Following “Par Excellence Redux: The Front 9,” the second half of the exhibition, entitled “The Back 9,” pays homage to “Par Excellence” (1988), an artist-designed mini golf course created by sculptor Michael O’Brien and several other Chicago-based artists at the School of the Art Institute of Chicago before it became a national phenomenon. Blurring the lines between art and recreation, the eighteen-hole playable work of art shifts away from a traditional museum visit, instead providing an experience. Christopher Jobson, exhibition curator and Colossal editor-in-chief and John McKinnon, executive director of the Elmhurst Art Museum, discuss the “Par Excellence Redux” exhibitions from concept, to design, to execution.
Tell us about the “Par Excellence” exhibition, then (1988) and now?
John McKinnon: I originally heard about the show about five years ago from Mark Pascale, a curator at the Art Institute of Chicago. He and his wife, Susan Matthews, made a golf hole and many other fellow artists came up with creative spins on the popular pastime. His telling of the original show was so infectious, I circled back a few years later. I learned more about the “Par Excellence” exhibition, which was started at the School of the Art Institute by artist Mike O’Brien, traveled to the Illinois State Museum in Springfield, and then O’Brien continued its run as a business called ArtGolf for about four years. With the Elmhurst Art Museum in mind, Christopher Jobson and I met with Mark, Susan, and several other key organizers of the 1988 course. They shared stories about the course, its warm reception, and we asked their thoughts on what it might look like to reimagine today. They originally held an open call, which made sense to us, too.

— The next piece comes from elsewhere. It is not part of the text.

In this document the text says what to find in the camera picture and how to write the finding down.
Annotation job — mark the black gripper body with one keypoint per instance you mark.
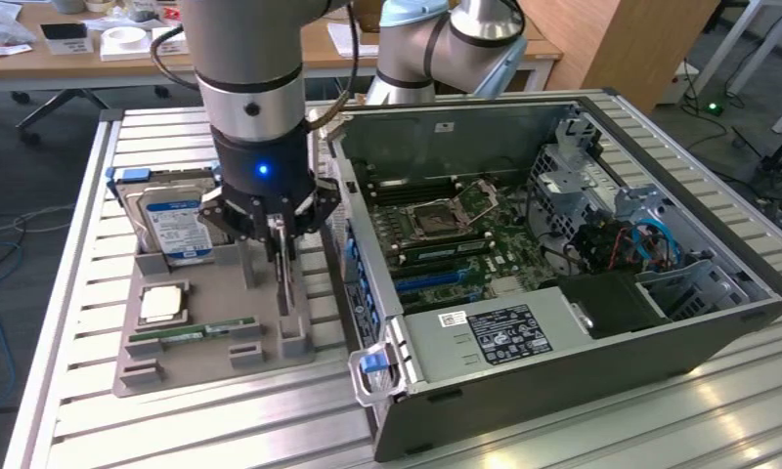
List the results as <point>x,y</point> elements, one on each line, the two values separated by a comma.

Christopher Jobson: One of the first times I visited the Elmhurst Art Museum was to see “Kings & Queens: Pinball, Imagists and Chicago” back in 2017. To see artwork from the Imagists juxtaposed with playable pinball machines struck me as a novel and fun way to stage an interactive art exhibition. Not long after, I connected with John [McKinnon] for the first time and he mentioned “Par Excellence”—it was an instant yes. The show carries the torch across thirty-three years from the Art Institute to the Elmhurst Museum while honoring the curatorial vision of Mike O’Brien along with feedback, inspiration, and help from several of the original artists.
Can you talk about designing the exhibition from a curator’s perspective? What were the biggest challenges you had to face?
CJ: Having never curated an artist-designed mini golf course, we were essentially starting from scratch. Luckily, the open call produced dozens of extremely original ideas, and we were able to reference both images of the previous exhibition while exploring existing work of participating artists to arrive with a selection of work we felt excited about.
JM: The museum has faced numerous challenges for this custom-made exhibition, including a major postponement due to COVID. The course was originally set to open May of 2020 and many artists stopped their planning process in March of that year. When forecasting for 2021, we ran several scenarios with our staff and the artists about possible protocol and logistics. One decision visitors will see is the course split up into “The Front 9″ in the summer and “The Back 9″ in the fall. “The Front 9″ turned out to be a great way to bring people back to the museum after we fully reopened! “The Back 9″ includes more hands-on mechanical pieces, as well as more group and family events.
The exhibition is the outcome of a public call for proposals for local artists, designers and architects. Can you talk about the importance of engaging the creative community especially at a time of a global pandemic?
CJ: Many of the designs were partially if not completely built pre-pandemic, so the Elmhurst Museum staff has essentially produced this show twice now due to the abrupt shutdown last year. To offer the community a fun, safe, recreational activity as respite from months of quarantine feels like an added degree of poignancy for the exhibition.
JM: The designs were selected before the pandemic, but that didn’t stop our staff, who self-produced videos all throughout 2020 and 2021 for our “Museum From Home” initiative. It didn’t come to this, but we were ready to instruct kids and adults on how to create their own homemade mini golf holes at home (admittedly I did that with my family when I was younger).
A golf course of playable works of art is the perfect way to bring together recreation and art but also to convey more serious messages—themes range from social justice to the occult. What are you hoping the viewer will take away from this exhibition?
CJ: At Colossal, and if I can speak for the Elmhurst Art Museum, we have a shared mutual value of exploring what art can be—how designers and artists manifest their perception of the world as architecture, in a painting, a sculpture, a pinball machine, or even a golf hole. I hope that by highlighting these unexpected and novel forms of expression, we push viewers to do the same, to question how they can express their own ideas in new and unexpected ways.
JM: This participatory exhibit helps break down barriers we often face when seen as a traditional museum space. Plus, the artist-designed mini golf course is a perfect reason to come together for a group activity—especially away from screens. As people have adjusted their habits in the last year, they may not have visited a museum in some time. So we hope this show will reintroduce us in a strong way and really strengthen our position as a cultural and community hub.
Par Excellence Redux: The Back 9, through January 2, 2022.